* Supplied material *
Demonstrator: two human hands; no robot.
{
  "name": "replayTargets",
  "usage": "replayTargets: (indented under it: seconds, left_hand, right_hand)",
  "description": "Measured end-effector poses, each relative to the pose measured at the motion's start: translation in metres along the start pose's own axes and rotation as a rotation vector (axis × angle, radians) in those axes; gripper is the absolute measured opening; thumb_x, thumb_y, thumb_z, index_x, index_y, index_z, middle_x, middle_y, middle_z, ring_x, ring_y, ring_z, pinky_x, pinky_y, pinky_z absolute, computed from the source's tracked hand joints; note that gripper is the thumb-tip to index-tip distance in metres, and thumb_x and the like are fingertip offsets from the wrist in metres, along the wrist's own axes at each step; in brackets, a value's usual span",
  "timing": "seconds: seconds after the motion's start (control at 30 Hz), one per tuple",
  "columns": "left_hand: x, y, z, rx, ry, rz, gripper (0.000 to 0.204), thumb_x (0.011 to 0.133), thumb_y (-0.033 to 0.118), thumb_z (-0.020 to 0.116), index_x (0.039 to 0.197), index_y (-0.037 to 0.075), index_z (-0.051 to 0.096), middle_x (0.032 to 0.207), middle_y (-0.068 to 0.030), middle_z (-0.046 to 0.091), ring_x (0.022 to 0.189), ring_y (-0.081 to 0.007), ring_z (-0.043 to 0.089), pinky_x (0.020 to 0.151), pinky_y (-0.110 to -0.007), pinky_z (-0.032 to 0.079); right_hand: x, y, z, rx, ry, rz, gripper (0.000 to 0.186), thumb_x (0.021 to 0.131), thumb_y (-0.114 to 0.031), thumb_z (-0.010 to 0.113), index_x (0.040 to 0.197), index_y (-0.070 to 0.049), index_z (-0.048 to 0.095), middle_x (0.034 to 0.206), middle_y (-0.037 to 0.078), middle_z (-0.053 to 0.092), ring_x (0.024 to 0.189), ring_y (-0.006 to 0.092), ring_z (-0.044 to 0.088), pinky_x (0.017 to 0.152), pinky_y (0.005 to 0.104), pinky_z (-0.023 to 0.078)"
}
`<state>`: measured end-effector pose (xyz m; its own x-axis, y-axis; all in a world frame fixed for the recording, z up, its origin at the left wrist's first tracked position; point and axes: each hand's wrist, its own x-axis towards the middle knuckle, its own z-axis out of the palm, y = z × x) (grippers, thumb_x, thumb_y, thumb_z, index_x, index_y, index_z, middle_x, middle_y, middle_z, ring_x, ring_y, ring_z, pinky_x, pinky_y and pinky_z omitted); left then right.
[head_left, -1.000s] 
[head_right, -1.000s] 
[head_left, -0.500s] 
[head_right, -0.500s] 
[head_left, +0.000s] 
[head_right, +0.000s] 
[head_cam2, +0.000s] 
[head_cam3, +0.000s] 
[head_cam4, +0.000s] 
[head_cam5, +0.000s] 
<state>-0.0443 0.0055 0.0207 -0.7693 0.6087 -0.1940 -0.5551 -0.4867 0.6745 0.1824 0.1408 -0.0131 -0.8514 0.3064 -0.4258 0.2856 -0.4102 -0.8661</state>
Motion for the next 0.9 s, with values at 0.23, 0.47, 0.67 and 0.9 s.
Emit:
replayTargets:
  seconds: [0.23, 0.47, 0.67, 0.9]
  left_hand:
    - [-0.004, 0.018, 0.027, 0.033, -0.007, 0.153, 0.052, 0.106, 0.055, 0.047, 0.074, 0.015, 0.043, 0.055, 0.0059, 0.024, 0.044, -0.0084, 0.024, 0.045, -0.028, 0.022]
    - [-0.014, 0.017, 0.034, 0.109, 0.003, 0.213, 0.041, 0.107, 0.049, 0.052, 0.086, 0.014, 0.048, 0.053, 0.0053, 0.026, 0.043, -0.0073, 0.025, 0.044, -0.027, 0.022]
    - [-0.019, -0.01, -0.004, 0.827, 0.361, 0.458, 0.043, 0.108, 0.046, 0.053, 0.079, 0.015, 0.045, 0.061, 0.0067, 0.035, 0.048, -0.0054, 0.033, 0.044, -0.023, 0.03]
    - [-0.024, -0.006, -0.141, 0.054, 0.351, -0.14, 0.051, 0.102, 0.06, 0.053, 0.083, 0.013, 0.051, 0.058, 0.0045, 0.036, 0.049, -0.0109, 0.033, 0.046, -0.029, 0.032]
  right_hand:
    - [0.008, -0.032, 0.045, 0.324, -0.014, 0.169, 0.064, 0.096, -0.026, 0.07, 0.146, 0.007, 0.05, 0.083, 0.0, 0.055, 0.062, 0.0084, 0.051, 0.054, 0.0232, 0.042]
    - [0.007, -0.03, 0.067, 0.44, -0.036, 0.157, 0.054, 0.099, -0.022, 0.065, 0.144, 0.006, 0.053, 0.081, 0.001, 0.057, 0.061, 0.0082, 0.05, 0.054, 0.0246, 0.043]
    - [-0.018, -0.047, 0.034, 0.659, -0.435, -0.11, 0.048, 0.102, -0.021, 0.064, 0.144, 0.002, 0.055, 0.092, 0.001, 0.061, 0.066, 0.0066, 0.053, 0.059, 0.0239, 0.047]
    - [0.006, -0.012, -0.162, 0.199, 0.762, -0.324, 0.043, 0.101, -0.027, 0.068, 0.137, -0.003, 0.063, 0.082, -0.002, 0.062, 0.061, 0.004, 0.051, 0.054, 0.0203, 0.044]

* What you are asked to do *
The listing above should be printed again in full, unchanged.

* Exercise solution *
Demonstrator: two human hands; no robot.
{
  "name": "replayTargets",
  "usage": "replayTargets: (indented under it: seconds, left_hand, right_hand)",
  "description": "Measured end-effector poses, each relative to the pose measured at the motion's start: translation in metres along the start pose's own axes and rotation as a rotation vector (axis × angle, radians) in those axes; gripper is the absolute measured opening; thumb_x, thumb_y, thumb_z, index_x, index_y, index_z, middle_x, middle_y, middle_z, ring_x, ring_y, ring_z, pinky_x, pinky_y, pinky_z absolute, computed from the source's tracked hand joints; note that gripper is the thumb-tip to index-tip distance in metres, and thumb_x and the like are fingertip offsets from the wrist in metres, along the wrist's own axes at each step; in brackets, a value's usual span",
  "timing": "seconds: seconds after the motion's start (control at 30 Hz), one per tuple",
  "columns": "left_hand: x, y, z, rx, ry, rz, gripper (0.000 to 0.204), thumb_x (0.011 to 0.133), thumb_y (-0.033 to 0.118), thumb_z (-0.020 to 0.116), index_x (0.039 to 0.197), index_y (-0.037 to 0.075), index_z (-0.051 to 0.096), middle_x (0.032 to 0.207), middle_y (-0.068 to 0.030), middle_z (-0.046 to 0.091), ring_x (0.022 to 0.189), ring_y (-0.081 to 0.007), ring_z (-0.043 to 0.089), pinky_x (0.020 to 0.151), pinky_y (-0.110 to -0.007), pinky_z (-0.032 to 0.079); right_hand: x, y, z, rx, ry, rz, gripper (0.000 to 0.186), thumb_x (0.021 to 0.131), thumb_y (-0.114 to 0.031), thumb_z (-0.010 to 0.113), index_x (0.040 to 0.197), index_y (-0.070 to 0.049), index_z (-0.048 to 0.095), middle_x (0.034 to 0.206), middle_y (-0.037 to 0.078), middle_z (-0.053 to 0.092), ring_x (0.024 to 0.189), ring_y (-0.006 to 0.092), ring_z (-0.044 to 0.088), pinky_x (0.017 to 0.152), pinky_y (0.005 to 0.104), pinky_z (-0.023 to 0.078)"
}
`<state>`: measured end-effector pose (xyz m; its own x-axis, y-axis; all in a world frame fixed for the recording, z up, its origin at the left wrist's first tracked position; point and axes: each hand's wrist, its own x-axis towards the middle knuckle, its own z-axis out of the palm, y = z × x) (grippers, thumb_x, thumb_y, thumb_z, index_x, index_y, index_z, middle_x, middle_y, middle_z, ring_x, ring_y, ring_z, pinky_x, pinky_y and pinky_z omitted); left then right.
[head_left, -1.000s] 
[head_right, -1.000s] 
[head_left, -0.500s] 
[head_right, -0.500s] 
[head_left, +0.000s] 
[head_right, +0.000s] 
[head_cam2, +0.000s] 
[head_cam3, +0.000s] 
[head_cam4, +0.000s] 
[head_cam5, +0.000s] 
<state>-0.0443 0.0055 0.0207 -0.7693 0.6087 -0.1940 -0.5551 -0.4867 0.6745 0.1824 0.1408 -0.0131 -0.8514 0.3064 -0.4258 0.2856 -0.4102 -0.8661</state>
Motion for the next 0.9 s, with values at 0.23, 0.47, 0.67 and 0.9 s.
Emit:
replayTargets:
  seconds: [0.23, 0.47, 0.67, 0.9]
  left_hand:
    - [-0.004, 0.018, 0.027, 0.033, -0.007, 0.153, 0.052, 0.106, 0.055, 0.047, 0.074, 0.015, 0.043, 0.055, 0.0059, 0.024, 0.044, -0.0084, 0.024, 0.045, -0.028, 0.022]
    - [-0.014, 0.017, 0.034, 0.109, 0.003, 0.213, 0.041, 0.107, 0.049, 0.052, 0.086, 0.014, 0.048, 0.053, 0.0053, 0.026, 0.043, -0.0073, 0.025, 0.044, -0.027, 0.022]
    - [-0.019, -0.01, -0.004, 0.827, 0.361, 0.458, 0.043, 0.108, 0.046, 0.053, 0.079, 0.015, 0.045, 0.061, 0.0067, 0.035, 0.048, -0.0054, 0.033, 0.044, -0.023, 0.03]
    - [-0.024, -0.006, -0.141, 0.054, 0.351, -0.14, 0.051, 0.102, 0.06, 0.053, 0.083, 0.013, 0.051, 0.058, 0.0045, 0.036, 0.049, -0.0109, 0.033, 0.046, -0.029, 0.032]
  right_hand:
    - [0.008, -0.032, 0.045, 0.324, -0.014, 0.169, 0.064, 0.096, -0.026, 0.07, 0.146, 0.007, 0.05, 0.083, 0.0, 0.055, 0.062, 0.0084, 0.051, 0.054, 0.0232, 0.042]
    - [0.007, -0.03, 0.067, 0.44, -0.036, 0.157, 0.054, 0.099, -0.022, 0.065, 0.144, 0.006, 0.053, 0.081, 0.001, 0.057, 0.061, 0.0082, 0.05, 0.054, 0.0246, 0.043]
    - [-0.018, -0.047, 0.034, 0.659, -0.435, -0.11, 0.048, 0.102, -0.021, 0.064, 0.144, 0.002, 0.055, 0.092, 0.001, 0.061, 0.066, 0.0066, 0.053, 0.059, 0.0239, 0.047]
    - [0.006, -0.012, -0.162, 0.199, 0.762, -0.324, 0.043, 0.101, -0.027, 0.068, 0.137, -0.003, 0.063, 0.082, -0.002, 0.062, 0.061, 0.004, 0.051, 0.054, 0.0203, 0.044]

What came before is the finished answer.